DavidWells / analytics

Lightweight analytics abstraction layer for tracking page views, custom events, & identifying visitors
https://getanalytics.io
MIT License
2.43k stars 247 forks source link

Feature: Support for a dataLayer-like queue of work #254

Open totalhack opened 2 years ago

totalhack commented 2 years ago

Have you considered adding support for queueing events pre-load of the analytics script similar to how google does with the dataLayer or how segment's analytics.js script did/does it?

Details on the segment approach here.

DavidWells commented 2 years ago

Hey @totalhack thanks for the link. That's pretty interesting 😃. Love that call before ready approach.

What's the use case you are looking to solve? Also how are you loading analytics library?

It looks like the approach segment takes would rely on analytics being global on the window.

One of the core differences for this library is the idea that analytics is always localized (if you are using it in a bundled app or using a non-global closure). The reasoning behind this is keeping analytics out window for anyone (including bad actors/extensions/etc) from calling methods can potentially polluting tracking calls.

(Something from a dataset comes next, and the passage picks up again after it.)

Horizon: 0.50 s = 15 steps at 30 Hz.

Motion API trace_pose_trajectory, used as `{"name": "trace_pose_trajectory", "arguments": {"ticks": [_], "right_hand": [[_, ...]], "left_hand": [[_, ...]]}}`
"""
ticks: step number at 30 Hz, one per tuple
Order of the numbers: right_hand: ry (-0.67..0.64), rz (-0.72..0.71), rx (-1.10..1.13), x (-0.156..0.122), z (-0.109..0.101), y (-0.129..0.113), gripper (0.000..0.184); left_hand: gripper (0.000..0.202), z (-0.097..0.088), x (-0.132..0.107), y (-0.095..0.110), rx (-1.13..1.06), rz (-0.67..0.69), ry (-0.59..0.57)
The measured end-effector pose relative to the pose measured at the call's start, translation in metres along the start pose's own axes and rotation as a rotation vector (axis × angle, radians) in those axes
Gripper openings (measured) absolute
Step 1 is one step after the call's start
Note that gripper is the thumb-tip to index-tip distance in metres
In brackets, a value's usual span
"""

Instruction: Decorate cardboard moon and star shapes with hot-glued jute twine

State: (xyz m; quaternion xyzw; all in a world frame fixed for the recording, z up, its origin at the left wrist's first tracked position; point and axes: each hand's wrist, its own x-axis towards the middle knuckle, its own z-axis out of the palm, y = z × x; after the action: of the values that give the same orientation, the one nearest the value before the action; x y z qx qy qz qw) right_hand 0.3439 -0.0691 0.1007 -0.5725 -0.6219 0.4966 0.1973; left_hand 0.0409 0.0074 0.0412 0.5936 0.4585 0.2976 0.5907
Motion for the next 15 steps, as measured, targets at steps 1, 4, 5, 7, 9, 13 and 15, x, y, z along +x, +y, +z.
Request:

The recommended way of consuming this lib would be as a bundled pkg outside of the global scope, but it is possible to attach to the window with the CDN links etc

totalhack commented 2 years ago

I think the main use case for this is just getting certain analytics calls fired as soon as possible rather than having to wait for an event that says the analytics JS has loaded and is ready (like DOMContentLoaded). With the queue you know the work will be done as soon as possible. There are probably a variety of use cases where that's important, particularly if any loads or updates on the page are dependent on analytics script/plugin setup.

My use case has some unique aspects -- I have a custom analytics plugin that has some other time-sensitive functionality I occasionally have to call on a page. For example: swapping a phone number out for a dynamic one for the session. Certain uses of GTM may suffer from a similar time-sensitivity.

I also am also using first-party server/HTTP cookies for tracking since it's more reliable against blockers and iOS than JS-based cookies or storage. I generate an on-page visit ID which is available client side as soon as the script loads, and that can be tied to the HTTP-cookie session ID on the back end. That client-side visit ID is sometimes needed for properly tracking interactions with other third party scripts/tags/iframes/redirects so it's another example of a dependency on the script loading.

I am bundling analytics with some other code and loading it via CDN so it's global anyway in my case. I had been avoiding loading it async or deferred due to aforementioned page dependencies, but I was just looking into delivering a separate bundle with polyfills only to older browsers per this general approach, or perhaps this offshoot. This introduces some challenges with timing/dependencies since the scripts become async or deferred depending on how you do it, so I wanted a way for the script to start processing work as soon as it loaded. My simpler workaround I'm attempting now is to trigger certain calls/features based on some global flags. But the queue approach is cleaner, more flexible, and more standard.

DavidWells commented 2 years ago

Ah super cool setup you have!

The first-party server/HTTP cookies is a good one. I'd love to see that setup if there's a repo to checkout. 😃

So there is a queuing system in place right now, here. It queues up events to wait until loaded function evaluates to true, after initialize functions run. But this isn't exactly what you want.

I've been meaning to replace the queue system with something a little more lightweight

There might be a way to provide an "opt-in" pre-load queue like you mention. It would need to be a global and thus making it opt-in would be ideal.

/*
 elsewhere the preload push stuff to global queue
*/

import Analytics from 'analytics'

const analytics = Analytics({
  app: 'app-name',
  dataLayer: 'nameOfGlobalVar',
  plugins: []
})

Then if dataLayer is set we can check it once analytics bootstraps...

Something like this might work... Need to think about it

totalhack commented 2 years ago

Some of the code is public, all is a WIP and subject to change, and it's likely lacking in best practices for organizing the code (JS is not my main language). But here is the main file, the page call in the zar plugin is where I override a session ID and client ID with backend values if they are present. The backend page endpoint is defined here.

For the queuing, any reason you decided on a setTimeout approach instead of generating a function call when an item was pushed? Check out this SO answer for what I'm thinking about.

Your preload queue suggestion looks reasonable. One thing I'd request is the ability to queue calls to custom plugin-specific functions too if possible, even though Analytics won't know what those are ahead of time.